▶ _REQUIREMENT_
The required lines are those that contain "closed"; pull them out of the data and copy them.

^^^^^^^^^^^^^^^^

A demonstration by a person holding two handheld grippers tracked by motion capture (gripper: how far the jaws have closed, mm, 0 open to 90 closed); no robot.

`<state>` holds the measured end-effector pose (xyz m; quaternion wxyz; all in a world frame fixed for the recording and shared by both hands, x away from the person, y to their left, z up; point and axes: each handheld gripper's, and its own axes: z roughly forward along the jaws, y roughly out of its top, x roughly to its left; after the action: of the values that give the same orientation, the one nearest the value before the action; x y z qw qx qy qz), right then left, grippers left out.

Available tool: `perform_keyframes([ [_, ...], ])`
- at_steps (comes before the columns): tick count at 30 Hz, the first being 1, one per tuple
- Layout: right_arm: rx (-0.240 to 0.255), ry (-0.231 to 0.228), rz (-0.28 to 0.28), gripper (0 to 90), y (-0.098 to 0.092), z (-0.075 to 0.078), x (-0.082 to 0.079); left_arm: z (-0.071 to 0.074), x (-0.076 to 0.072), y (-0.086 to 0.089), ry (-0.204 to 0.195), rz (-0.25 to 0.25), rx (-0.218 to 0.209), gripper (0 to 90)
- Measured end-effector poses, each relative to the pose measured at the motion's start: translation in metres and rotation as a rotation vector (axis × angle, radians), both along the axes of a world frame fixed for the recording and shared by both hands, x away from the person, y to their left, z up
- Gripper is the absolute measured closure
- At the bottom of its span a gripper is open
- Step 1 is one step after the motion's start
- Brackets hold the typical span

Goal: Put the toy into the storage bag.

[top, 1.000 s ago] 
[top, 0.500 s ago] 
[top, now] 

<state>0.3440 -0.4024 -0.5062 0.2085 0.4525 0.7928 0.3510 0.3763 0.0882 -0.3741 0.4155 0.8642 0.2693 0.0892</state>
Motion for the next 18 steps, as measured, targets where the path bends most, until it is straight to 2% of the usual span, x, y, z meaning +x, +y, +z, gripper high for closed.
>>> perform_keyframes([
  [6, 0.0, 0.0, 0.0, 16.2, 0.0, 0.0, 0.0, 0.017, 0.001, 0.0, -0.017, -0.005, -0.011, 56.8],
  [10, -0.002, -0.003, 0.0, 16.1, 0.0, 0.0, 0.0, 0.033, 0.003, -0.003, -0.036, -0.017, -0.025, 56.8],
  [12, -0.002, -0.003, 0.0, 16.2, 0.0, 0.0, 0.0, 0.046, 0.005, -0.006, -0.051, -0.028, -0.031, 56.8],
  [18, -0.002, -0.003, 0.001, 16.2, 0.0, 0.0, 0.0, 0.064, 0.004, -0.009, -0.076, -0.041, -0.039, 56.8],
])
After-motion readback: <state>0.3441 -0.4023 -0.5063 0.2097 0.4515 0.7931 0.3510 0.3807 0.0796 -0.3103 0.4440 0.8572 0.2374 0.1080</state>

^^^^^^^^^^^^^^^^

▶ _SOLUTION TO THIS EXERCISE_
A demonstration by a person holding two handheld grippers tracked by motion capture (gripper: how far the jaws have closed, mm, 0 open to 90 closed); no robot.
Motion for the next 18 steps, as measured, targets where the path bends most, until it is straight to 2% of the usual span, x, y, z meaning +x, +y, +z, gripper high for closed.

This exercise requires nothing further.